In the middle of that, it occurred to me that this would be a good discussion topic. Have I missed anything? Let me know!
What info do users/owners expect from us? How? (Mailing list, status page;
2 weeks notice of downtime, monthly stats by CPU)
- Are any funding decisions influenced by this information?
Where is the info for the software?
- media
- license #, what we have licenses for (unlimited use, # cores, etc)
- support #, what it covers
Can I see a demo of the software?
Do any of the labs have shell access? What do they do with it?
What exactly is involved in maintenance? Where is this documented?
What DNS changes will be made? Who makes them?
Who makes policy/purchase decisions about these servers? How do I contact them?
This is going to be a long story, but I hope it'll be instructive. Bear with me.
Back at my last job, we had a Samba server, running on FreeBSD, acting as a Primary Domain Controller for around 35 W2K machines.

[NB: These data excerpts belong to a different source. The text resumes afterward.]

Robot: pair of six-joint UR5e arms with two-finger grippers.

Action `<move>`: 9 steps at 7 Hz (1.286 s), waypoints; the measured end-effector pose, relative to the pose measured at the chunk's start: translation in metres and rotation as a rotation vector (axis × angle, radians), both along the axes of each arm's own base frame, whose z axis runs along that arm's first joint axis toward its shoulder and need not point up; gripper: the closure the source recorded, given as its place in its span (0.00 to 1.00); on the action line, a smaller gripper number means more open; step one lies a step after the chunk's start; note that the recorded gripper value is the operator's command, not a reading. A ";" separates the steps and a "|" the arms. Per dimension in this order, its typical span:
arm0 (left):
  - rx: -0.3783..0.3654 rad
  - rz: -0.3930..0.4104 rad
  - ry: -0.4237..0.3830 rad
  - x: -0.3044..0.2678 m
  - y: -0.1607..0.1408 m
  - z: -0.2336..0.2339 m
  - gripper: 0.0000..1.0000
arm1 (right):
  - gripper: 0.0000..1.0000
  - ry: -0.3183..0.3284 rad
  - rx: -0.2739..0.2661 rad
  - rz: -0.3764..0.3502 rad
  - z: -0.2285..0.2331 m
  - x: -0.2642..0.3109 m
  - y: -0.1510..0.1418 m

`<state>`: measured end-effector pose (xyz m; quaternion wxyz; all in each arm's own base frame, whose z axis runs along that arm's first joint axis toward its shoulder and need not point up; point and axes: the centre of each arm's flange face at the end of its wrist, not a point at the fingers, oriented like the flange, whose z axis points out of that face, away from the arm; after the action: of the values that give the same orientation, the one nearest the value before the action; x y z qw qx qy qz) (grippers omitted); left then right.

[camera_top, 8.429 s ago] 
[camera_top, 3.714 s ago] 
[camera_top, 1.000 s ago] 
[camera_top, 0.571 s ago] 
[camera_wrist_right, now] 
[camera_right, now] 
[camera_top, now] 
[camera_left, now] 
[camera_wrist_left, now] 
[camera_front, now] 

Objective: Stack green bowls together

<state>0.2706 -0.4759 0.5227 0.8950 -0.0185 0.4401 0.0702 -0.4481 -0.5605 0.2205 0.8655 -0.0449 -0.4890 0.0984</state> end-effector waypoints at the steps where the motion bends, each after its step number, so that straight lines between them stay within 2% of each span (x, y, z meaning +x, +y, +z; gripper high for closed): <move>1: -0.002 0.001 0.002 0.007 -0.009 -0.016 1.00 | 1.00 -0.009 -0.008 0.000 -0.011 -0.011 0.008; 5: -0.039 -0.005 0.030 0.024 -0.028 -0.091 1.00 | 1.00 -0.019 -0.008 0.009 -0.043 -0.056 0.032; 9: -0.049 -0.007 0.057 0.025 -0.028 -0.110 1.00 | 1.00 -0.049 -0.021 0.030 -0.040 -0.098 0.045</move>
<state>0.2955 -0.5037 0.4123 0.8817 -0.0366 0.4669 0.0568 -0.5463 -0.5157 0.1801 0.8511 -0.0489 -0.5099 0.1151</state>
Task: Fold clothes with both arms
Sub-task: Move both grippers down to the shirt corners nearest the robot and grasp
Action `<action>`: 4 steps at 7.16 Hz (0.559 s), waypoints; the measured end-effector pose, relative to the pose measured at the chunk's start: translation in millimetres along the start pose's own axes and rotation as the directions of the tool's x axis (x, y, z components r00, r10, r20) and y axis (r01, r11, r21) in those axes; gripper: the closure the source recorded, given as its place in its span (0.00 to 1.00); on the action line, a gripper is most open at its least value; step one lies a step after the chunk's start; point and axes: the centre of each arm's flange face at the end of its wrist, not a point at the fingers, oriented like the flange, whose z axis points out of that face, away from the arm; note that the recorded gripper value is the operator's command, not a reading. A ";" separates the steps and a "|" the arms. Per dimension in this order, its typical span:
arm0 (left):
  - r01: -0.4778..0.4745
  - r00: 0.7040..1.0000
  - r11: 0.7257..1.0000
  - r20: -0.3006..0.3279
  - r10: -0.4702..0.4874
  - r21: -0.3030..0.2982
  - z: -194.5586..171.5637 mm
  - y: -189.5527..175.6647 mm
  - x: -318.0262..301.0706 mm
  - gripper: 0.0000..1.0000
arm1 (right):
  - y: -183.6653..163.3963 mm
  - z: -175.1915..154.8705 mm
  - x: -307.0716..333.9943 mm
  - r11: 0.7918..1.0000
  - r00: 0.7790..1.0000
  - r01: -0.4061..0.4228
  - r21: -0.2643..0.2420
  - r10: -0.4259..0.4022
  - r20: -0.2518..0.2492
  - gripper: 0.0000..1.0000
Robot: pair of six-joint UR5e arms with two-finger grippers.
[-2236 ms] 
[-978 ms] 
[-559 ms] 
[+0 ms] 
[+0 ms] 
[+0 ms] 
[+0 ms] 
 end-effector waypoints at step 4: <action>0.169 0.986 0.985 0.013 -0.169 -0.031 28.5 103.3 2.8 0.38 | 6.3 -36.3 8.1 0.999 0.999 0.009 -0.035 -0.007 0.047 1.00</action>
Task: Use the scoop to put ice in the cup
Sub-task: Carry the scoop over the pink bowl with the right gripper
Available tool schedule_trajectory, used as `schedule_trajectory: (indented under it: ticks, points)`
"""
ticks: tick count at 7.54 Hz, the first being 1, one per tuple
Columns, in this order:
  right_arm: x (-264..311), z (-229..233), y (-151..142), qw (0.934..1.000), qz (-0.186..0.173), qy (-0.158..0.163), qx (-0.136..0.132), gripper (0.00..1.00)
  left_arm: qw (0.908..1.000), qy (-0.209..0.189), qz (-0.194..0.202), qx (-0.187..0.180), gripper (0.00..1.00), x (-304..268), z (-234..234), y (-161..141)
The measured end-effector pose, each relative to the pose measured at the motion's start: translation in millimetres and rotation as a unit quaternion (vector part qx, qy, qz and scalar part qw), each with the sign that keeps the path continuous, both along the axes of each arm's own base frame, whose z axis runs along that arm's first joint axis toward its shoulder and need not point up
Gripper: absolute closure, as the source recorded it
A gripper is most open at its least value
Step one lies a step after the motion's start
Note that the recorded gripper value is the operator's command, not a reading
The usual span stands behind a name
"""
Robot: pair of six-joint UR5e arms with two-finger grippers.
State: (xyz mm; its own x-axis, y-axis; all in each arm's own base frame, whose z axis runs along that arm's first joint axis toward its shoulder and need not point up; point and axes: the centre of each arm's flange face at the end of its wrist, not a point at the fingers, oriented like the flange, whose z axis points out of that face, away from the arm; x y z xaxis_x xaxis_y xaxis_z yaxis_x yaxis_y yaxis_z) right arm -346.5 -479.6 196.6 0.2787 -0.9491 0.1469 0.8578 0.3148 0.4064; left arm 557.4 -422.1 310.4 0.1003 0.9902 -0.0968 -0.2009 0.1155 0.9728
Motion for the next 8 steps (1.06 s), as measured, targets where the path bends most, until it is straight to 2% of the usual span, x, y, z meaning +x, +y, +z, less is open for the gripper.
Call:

The same machine also acted as NIS master for a similar number of FreeBSD machines. It also did printing, mail, DNS, and half a dozen other things. This machine was getting old; it's CPU usage was often pegged by a large print job, it was running out of disk space, and I was beginning to be worried about the inevitable day of death. I began planning for the upgrade: a new machine, faster and bigger hard drives, more memory and gigabit ethernet for the day we all moved to GigE. Oh, and rack-mounted...definitely rack-mounted.
The opportunity was taken to upgrade much of the software on the machine, including Samba. I decided to move from 2.2 to the 3.0 series; the speed differences seemed pretty impressive. I also wanted to get as many of the big upgrades done at once as possible: the prospect of going through the upgrade repeatedly did not appeal.
Of all the upgrades I was doing, Samba made me the most nervous. I read through the excellent (and Free) Samba HOWTO and made notes: how to move to the tdsam password database, changes in configuration options, and so on. I had the new server for a while, so I was able to run through many tests: getting a Windows machine to log on, DNS queries, and so on.
Finally, the big day came. I went in on a Saturday and made the move. Most of the rest of the day was spent testing, chasing down the inevitable mistakes, and testing some more. I tested by logging into machines after they'd joined the domain, and making sure that everyone could still log into their workstations. All told, things went pretty damned well, and I congratulated myself on a job well done.
Later though, a few things began to crop up that I haven't been able to explain. I could no longer add new domain accounts to SSH under Cygwin. A shared printer wasn't being shared any longer. In fact, shares weren't working at all. I banged my head against this for a while, but since the problems were pretty erratic they tended to fall to the wayside in favour of explaining, one more time, why the words "spare computer" were self-contradictory.
Finally, though, I put some more time into it. And it's a little hairy, especially for this Unix guy, so bear with me.
(Incidentally, I couldn't have figured out half of this without the help of Clarence Lee, a co-op student working with us. Sure, he uses IIS, but he firewalls it with OpenBSD and he got an internship at Microsoft. He's a good guy.)
The shared printer: could not figure out what was going on here. Guy
who had it could print to it, no problem. Used to work for everyone,
no problem. Now it wouldn't work. Broke the problem down to the point
where I was using smbclient
on FreeBSD, or net view
on W2K, to try
and list the shares, and that didn't work. Not any of them -- not
IPC$
or anything. I was fairly sure this wasn't supposed to be
happening.
There was a machine in limbo (not the same as spare, thenk yew!) while a coop student became permanent. I got it using the other networked printer, and tried sharing it. Again, command-line utilities would simply not list the shares. What's more, when I tried getting other people to log into the machine (I was fairly irritated at this point, and not at my most rational), they couldn't log in. WTF? I could log in, and there had been no complaints from the person whose machine it had been.In a moment of irritation, I got the test machine to rejoin the domain...and suddenly, everything was working: I could list shares on it, other people could list shares on it, people could log in, and everything. Yay! It's so simple! Rejoin the domain! Everything will be great!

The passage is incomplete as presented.